US scientists have reported a major breakthrough discovery to treating spinal injuries that result in paralysis.
Paralyzed rats were able to re-gain some bladder control after undergoing surgery to transplant nerve cells into the spinal cord. Surgery was then combined with series of chemical injections. After three, and again at six months, the scientists discovered that rats who had received this combination of treatment showed a remarkable measure of urinary control.
This special “glue” of chemicals boosts cell growth and breaks down scar tissue, encouraging the cells to regenerate.
The researchers found for the first time that injured nerve cells could re-grow for “remarkably long distances” of approximately 2cm, raising hopes for treating paralyzed patients in the future.
Achieving cell growth after they have been transplanted has always proved difficult for scientists because of the scar tissue damaged cells produce as they respond to injury.
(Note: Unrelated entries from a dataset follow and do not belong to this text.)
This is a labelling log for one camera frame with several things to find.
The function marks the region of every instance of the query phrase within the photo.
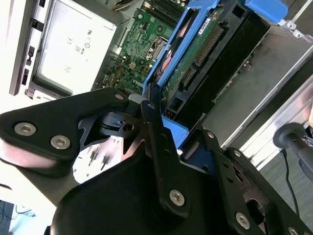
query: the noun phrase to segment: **ram slot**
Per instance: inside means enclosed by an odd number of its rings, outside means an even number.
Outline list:
[[[175,16],[176,18],[181,18],[184,13],[184,9],[178,4],[173,3],[169,0],[156,0],[156,7],[162,8],[169,16]]]
[[[178,23],[178,21],[169,18],[165,13],[161,12],[158,9],[154,9],[153,11],[151,11],[151,15],[171,28],[175,28]]]

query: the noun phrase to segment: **silver metal panel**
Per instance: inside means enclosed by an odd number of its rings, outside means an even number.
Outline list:
[[[250,61],[251,69],[234,79],[203,120],[204,128],[218,137],[223,148],[231,146],[312,51],[311,43],[271,29]]]
[[[116,25],[69,0],[51,10],[37,77],[71,94],[90,91]]]
[[[272,137],[282,125],[290,122],[305,124],[308,121],[313,102],[313,75],[277,112],[240,148],[253,165],[261,169],[275,155],[278,149]]]

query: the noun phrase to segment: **wire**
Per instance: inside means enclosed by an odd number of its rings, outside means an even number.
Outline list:
[[[1,201],[1,200],[0,200],[0,202],[3,202],[3,207],[0,208],[0,210],[2,211],[2,212],[0,213],[0,214],[2,215],[2,219],[1,219],[0,224],[3,222],[3,217],[6,217],[6,218],[9,219],[9,220],[15,220],[15,219],[18,217],[19,214],[25,215],[25,216],[27,216],[27,217],[36,217],[36,214],[34,214],[34,213],[33,213],[32,215],[26,214],[26,213],[28,213],[28,212],[30,212],[30,211],[32,211],[32,210],[27,210],[27,211],[24,211],[24,212],[18,212],[18,211],[17,211],[17,207],[18,207],[18,206],[15,206],[15,212],[17,213],[17,215],[15,216],[15,218],[11,218],[11,217],[7,216],[7,215],[5,214],[5,212],[4,212],[4,207],[5,207],[5,203],[6,203],[6,202]]]
[[[125,7],[128,7],[130,5],[132,5],[136,0],[122,0],[120,2],[118,2],[117,4],[115,4],[113,7],[112,7],[112,10],[113,11],[118,11],[118,10],[121,10]]]
[[[15,218],[18,217],[19,214],[23,214],[23,215],[25,215],[25,216],[27,216],[27,217],[36,217],[35,214],[33,214],[33,215],[28,215],[28,214],[26,214],[26,213],[31,212],[31,211],[32,211],[32,210],[27,210],[27,211],[24,211],[24,212],[18,212],[18,206],[15,206],[15,212],[17,213],[17,215],[15,216]]]
[[[294,203],[294,207],[295,207],[295,212],[300,217],[300,212],[299,212],[299,207],[298,207],[298,203],[297,203],[297,198],[295,197],[294,191],[293,191],[291,183],[289,181],[289,164],[288,164],[288,160],[287,160],[287,151],[285,149],[282,149],[280,151],[280,153],[284,156],[284,159],[285,159],[286,168],[287,168],[287,170],[286,170],[286,183],[287,183],[288,188],[290,190],[290,193],[292,195],[292,199],[293,199],[293,203]]]

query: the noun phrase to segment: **white surface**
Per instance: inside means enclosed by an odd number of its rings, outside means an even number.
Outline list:
[[[97,156],[91,162],[92,152],[97,149]],[[115,166],[121,162],[122,157],[122,138],[111,137],[102,144],[96,144],[80,152],[73,165],[74,178],[82,184],[90,178],[101,172]],[[109,158],[106,165],[103,166],[104,158]]]
[[[64,2],[54,5],[37,75],[80,94],[91,90],[116,26],[87,15],[76,3]]]

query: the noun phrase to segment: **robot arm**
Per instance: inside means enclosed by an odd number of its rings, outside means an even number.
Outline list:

Instead Yu-Shang Lee, PhD, of the Cleveland Clinic, together with Jerry Silver, PhD, of Case Western Reserve Medical School, and others used a chemical that promotes cell growth and reduces scarring, creating an environment that cells are more likely to grow better.
“This is the first time that significant bladder function has been restored via nerve regeneration after a devastating cord injury,” Lee added.
The study was published in the 26 June edition of the Journal of Neuroscience.